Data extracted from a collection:
═══

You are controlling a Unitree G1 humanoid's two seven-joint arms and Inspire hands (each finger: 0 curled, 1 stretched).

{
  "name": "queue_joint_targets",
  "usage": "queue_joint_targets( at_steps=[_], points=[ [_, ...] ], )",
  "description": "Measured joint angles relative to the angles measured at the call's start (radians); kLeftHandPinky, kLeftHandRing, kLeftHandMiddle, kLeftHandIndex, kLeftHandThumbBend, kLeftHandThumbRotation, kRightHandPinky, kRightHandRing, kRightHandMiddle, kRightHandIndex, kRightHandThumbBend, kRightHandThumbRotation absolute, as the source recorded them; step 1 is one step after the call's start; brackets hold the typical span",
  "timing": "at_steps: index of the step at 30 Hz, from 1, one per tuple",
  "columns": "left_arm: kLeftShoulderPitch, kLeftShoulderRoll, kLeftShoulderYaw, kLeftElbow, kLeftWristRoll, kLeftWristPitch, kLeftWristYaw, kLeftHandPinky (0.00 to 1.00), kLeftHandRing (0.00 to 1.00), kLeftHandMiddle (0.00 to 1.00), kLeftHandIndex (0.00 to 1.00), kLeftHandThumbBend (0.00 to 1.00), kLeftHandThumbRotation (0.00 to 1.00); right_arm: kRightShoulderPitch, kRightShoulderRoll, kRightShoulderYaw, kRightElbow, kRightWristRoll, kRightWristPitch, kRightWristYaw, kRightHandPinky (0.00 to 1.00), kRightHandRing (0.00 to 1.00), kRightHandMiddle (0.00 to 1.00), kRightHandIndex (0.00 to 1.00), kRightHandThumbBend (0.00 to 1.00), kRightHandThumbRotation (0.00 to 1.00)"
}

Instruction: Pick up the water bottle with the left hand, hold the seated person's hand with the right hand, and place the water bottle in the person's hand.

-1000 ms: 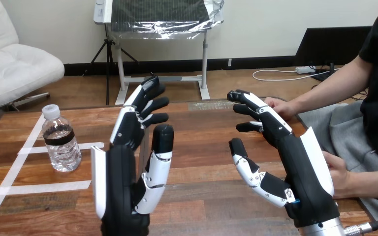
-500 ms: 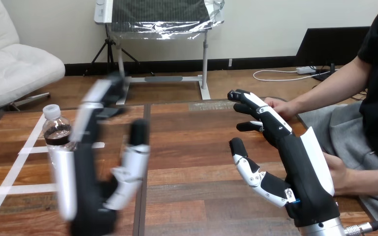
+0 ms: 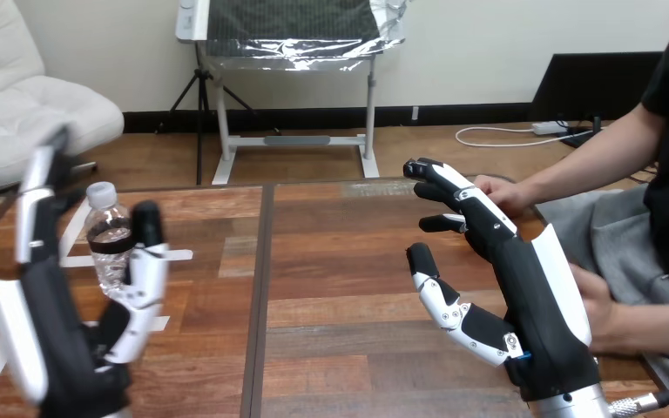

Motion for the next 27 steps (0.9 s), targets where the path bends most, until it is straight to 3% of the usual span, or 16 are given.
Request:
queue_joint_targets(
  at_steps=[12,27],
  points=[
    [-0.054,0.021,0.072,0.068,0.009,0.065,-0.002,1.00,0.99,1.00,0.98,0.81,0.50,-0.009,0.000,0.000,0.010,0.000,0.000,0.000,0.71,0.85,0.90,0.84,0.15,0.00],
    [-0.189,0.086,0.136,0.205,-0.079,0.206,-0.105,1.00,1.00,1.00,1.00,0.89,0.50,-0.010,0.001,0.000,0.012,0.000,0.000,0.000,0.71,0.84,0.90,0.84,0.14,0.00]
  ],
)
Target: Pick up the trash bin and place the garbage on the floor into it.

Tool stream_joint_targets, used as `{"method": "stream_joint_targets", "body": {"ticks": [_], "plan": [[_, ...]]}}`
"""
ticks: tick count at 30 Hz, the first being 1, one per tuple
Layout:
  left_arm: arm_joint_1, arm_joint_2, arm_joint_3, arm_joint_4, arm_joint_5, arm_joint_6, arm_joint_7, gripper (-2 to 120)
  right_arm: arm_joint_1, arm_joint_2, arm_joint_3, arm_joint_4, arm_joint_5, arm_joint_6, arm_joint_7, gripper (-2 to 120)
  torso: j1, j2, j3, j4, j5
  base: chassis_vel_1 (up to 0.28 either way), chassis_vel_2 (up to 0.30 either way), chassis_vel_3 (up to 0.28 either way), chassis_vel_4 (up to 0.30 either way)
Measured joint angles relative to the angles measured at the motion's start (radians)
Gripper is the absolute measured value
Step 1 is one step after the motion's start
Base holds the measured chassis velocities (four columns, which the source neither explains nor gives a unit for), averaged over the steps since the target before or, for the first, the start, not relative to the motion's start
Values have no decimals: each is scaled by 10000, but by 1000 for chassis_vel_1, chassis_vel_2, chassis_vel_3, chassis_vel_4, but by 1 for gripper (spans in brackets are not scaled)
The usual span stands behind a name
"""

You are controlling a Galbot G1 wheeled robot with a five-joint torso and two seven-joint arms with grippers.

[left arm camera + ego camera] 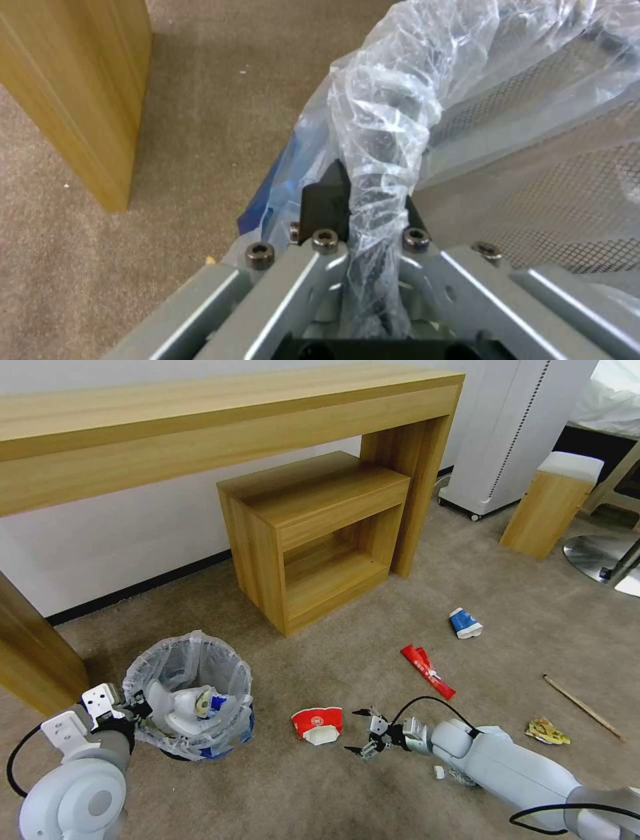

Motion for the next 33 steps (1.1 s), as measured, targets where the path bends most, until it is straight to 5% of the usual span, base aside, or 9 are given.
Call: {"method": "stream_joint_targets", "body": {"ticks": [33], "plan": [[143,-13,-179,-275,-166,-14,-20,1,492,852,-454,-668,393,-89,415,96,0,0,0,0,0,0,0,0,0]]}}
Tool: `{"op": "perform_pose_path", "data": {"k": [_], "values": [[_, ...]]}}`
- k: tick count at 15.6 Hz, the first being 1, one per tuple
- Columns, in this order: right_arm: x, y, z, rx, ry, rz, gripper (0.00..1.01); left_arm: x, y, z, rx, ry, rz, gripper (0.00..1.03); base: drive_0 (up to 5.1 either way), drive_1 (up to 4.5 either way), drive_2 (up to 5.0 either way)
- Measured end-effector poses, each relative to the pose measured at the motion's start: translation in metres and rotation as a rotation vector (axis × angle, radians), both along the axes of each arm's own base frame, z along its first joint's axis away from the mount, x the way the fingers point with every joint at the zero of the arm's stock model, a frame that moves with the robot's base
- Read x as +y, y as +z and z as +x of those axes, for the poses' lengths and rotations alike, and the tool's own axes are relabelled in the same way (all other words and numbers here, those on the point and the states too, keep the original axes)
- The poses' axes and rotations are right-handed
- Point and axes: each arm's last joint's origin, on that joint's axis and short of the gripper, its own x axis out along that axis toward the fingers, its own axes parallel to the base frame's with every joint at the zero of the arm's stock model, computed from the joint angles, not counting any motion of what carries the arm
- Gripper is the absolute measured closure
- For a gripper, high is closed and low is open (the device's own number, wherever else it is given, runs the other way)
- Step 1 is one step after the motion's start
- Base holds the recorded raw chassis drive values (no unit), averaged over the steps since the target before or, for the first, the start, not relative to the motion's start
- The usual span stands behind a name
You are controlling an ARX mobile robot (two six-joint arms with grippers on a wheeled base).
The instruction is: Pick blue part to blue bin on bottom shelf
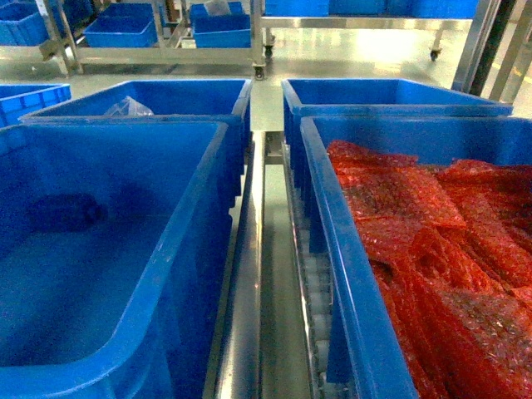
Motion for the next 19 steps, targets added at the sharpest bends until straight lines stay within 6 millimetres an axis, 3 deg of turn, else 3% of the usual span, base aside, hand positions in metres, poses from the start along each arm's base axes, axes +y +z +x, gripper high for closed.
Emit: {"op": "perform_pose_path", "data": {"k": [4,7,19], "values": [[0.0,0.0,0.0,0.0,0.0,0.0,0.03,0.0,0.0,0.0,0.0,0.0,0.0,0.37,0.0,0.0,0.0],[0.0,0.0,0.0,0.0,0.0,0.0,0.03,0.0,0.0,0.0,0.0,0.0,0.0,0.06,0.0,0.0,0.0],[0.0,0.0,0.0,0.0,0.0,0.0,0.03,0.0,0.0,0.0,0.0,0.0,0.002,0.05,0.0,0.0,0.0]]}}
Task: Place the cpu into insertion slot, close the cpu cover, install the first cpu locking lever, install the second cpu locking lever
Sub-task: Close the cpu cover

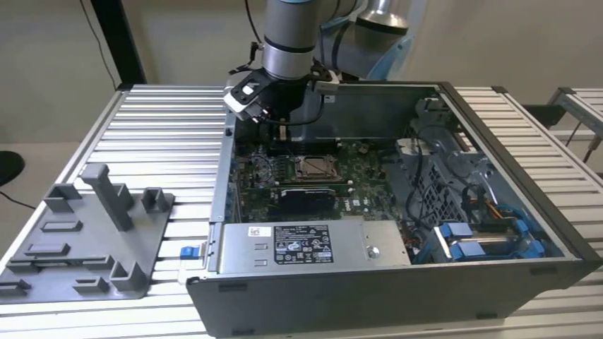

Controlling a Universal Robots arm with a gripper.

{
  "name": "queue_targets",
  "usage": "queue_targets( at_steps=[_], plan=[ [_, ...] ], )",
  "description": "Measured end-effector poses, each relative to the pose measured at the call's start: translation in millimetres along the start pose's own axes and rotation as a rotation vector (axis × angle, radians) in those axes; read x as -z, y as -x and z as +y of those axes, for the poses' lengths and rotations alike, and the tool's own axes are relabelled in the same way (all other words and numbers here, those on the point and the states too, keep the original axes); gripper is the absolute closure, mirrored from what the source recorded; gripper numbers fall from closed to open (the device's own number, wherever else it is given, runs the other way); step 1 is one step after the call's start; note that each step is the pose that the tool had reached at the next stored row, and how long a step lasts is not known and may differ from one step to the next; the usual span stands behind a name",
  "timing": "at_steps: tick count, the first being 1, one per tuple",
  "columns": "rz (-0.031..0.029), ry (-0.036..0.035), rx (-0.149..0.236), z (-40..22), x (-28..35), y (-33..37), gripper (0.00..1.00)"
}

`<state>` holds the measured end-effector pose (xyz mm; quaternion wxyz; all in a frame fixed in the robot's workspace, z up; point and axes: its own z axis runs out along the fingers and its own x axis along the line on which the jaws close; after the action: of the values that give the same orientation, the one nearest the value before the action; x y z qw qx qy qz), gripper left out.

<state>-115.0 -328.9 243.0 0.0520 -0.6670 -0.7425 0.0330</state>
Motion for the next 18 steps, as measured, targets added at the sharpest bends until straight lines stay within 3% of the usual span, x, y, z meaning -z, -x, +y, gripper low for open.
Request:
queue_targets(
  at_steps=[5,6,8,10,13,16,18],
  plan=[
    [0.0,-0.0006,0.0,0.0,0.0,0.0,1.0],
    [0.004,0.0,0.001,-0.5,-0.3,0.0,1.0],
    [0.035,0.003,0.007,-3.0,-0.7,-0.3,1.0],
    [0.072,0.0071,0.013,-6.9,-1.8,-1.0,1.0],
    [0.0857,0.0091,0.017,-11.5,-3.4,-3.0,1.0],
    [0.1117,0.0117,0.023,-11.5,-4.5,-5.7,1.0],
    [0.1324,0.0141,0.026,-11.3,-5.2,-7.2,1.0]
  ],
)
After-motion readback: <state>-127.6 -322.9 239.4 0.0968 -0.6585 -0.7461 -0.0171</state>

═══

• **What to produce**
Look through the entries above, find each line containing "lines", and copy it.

• **Solution to this task**
Motion for the next 19 steps, targets added at the sharpest bends until straight lines stay within 6 millimetres an axis, 3 deg of turn, else 3% of the usual span, base aside, hand positions in metres, poses from the start along each arm's base axes, axes +y +z +x, gripper high for closed.
Motion for the next 18 steps, as measured, targets added at the sharpest bends until straight lines stay within 3% of the usual span, x, y, z meaning -z, -x, +y, gripper low for open.

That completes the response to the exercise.